• [What needs to be done]:
Print the listing below exactly, minus its pictures.

• [Supplied data]:
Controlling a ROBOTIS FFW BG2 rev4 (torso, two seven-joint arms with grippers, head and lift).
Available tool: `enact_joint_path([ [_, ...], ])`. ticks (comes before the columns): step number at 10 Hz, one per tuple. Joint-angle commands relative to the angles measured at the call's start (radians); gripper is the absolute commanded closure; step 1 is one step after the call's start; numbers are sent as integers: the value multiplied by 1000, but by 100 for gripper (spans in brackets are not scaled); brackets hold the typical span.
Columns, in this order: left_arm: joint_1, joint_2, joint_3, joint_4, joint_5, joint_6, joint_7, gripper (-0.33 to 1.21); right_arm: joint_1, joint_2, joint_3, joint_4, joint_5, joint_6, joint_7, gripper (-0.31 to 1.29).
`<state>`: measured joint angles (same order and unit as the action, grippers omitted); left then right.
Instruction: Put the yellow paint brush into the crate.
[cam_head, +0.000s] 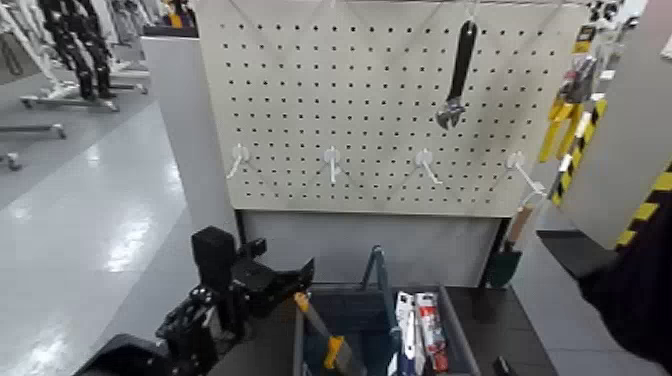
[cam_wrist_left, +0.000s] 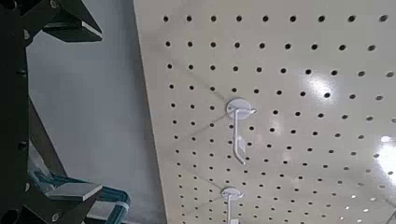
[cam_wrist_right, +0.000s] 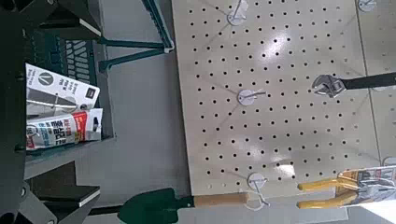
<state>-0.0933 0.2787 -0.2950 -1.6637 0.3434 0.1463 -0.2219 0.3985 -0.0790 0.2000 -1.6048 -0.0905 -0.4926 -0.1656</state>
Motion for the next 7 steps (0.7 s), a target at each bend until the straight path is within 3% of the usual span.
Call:
enact_joint_path([
  [1,101,-26,68,-41,-132,-77,19,17,2,1,-2,-3,0,2,0,13],
  [7,333,-50,80,-62,-262,-274,242,16,6,2,-7,-6,2,0,1,13],
])
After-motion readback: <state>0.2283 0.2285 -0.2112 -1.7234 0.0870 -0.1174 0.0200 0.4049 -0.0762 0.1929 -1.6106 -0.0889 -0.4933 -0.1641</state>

• [Written solution]:
Controlling a ROBOTIS FFW BG2 rev4 (torso, two seven-joint arms with grippers, head and lift).
Available tool: `enact_joint_path([ [_, ...], ])`. ticks (comes before the columns): step number at 10 Hz, one per tuple. Joint-angle commands relative to the angles measured at the call's start (radians); gripper is the absolute commanded closure; step 1 is one step after the call's start; numbers are sent as integers: the value multiplied by 1000, but by 100 for gripper (spans in brackets are not scaled); brackets hold the typical span.
Columns, in this order: left_arm: joint_1, joint_2, joint_3, joint_4, joint_5, joint_6, joint_7, gripper (-0.33 to 1.21); right_arm: joint_1, joint_2, joint_3, joint_4, joint_5, joint_6, joint_7, gripper (-0.31 to 1.29).
`<state>`: measured joint angles (same order and unit as the action, grippers omitted); left then right.
Instruction: Put the yellow paint brush into the crate.
[cam_head, +0.000s] 
[cam_wrist_left, +0.000s] 
[cam_wrist_right, +0.000s] 
<state>-0.0933 0.2787 -0.2950 -1.6637 0.3434 0.1463 -0.2219 0.3985 -0.0790 0.2000 -1.6048 -0.0905 -0.4926 -0.1656</state>
Motion for the next 7 steps (0.7 s), a target at each bend until the straight path is within 3% of the usual span.
Call:
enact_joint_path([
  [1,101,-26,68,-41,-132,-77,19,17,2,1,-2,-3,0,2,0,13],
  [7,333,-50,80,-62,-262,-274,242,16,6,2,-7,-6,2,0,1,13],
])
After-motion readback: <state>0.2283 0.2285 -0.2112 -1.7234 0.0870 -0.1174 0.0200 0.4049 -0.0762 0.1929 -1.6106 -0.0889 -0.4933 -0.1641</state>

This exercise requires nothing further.